Julia, a 19-year-old female college student, came to a school clinic for help with academic problems. Since starting college six months earlier, she had done poorly on tests and could not manage her study schedule. Her worries about flunking out of college were causing her poor sleep, poor focus and lost hope. After a week of low grades, she returned home and told her family she should drop out of college. Her mother brought her to the clinic where she and her older brother had been treated for ADHD when they were younger. She wondered if his ADHD might be causing his problems, or whether he had outgrown it.
Julia had been to the clinic when she was 9 years old and had been diagnosed with ADHD. Notes from that evaluation showed Julia had been in trouble at school for getting out of her seat, losing things, not following instructions, not completing homework and not listening.
A psychologist also confirmed reading problems during the evaluation. Because Julia’s problems did not meet the standard for a learning disability diagnosis, she could not receive special education services. Julia’s primary care doctor had proposed medication, but her mother refused.

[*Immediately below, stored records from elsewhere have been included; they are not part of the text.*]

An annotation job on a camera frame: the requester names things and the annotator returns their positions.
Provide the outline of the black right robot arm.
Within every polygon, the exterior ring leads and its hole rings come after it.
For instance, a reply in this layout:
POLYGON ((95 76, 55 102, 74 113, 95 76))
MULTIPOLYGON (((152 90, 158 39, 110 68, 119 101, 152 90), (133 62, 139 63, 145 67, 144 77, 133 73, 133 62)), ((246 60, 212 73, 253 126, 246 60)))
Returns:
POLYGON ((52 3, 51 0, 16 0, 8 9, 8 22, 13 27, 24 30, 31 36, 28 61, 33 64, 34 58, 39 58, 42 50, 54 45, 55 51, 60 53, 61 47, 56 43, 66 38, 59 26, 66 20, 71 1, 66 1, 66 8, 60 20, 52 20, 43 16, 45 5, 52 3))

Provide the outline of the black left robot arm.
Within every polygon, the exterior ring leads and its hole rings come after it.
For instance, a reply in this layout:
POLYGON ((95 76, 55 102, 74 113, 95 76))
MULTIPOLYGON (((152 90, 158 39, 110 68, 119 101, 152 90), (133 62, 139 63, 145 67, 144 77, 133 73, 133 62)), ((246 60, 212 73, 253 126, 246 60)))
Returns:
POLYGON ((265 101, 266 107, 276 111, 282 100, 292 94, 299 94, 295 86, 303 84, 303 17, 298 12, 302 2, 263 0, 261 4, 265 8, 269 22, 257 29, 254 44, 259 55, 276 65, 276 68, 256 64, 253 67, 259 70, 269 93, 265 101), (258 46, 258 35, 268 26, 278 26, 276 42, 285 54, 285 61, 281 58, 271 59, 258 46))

Instead, she hired a tutor to help her daughter “with concentration and reading.”
Since starting college, Julia said he often had trouble staying focused while reading and listening to lectures. Because of his stress at school, she had trouble falling asleep, had poor energy and didn’t “have fun” like his peers.

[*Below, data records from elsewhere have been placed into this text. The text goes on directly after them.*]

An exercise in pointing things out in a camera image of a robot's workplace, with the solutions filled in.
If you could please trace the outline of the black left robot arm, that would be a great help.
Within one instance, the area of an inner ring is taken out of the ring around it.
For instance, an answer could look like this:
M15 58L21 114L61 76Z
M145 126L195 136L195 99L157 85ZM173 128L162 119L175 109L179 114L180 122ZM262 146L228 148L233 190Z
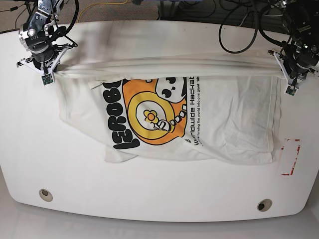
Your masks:
M272 6L283 14L289 33L275 53L292 94L304 82L308 73L315 74L319 65L319 2L317 0L275 0Z

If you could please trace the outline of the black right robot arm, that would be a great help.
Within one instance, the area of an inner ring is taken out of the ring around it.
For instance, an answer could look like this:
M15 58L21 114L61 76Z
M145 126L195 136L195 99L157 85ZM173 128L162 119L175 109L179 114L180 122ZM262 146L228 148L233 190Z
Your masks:
M54 71L66 51L78 47L67 34L78 17L79 1L75 1L75 11L68 27L58 26L58 18L64 6L63 0L37 0L36 11L21 25L18 36L21 44L31 53L16 66L26 66L41 76L43 83L54 81Z

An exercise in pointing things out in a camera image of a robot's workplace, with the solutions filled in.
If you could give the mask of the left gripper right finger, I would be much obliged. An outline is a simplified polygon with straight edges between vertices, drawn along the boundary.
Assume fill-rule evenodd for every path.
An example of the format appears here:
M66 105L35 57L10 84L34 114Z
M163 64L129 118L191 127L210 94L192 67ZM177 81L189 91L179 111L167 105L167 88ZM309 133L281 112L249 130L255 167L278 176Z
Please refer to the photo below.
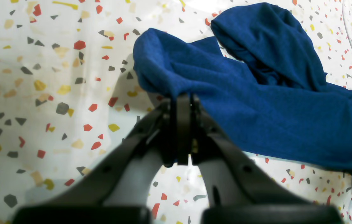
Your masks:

Julia’s older brother had ADHD. Her father, who died when Julia was seven, had dyslexia (a reading disorder). Her father had dropped out of community college after one semester.
Julia was referred to a psychologist for more testing, and the doctor diagnosed her with ADHD. The report stated that Julia had certain problems with reading fluency and comprehension (reading quickly and know the correct meaning), as well as spelling and writing. When she was first assessed at age 9, the standards for ADHD required six of nine symptoms. She had been diagnosed with the combined type of ADHD, because the specialty clinic had found at least six symptoms in inattention and hyperactivity/impulsivity. With DSM-5, only five symptoms are needed for people age 17 and older. At age 19, Julia met the standards for ADHD and for a specific learning disorder. With the correct diagnosis, he was able to receive services for academic support for her college studies.
American Psychiatric Association. (2021). ADHD patient stories. Understanding Mental Disorders: Your Guide to DSM5. American Psychiatric Publishing, Inc.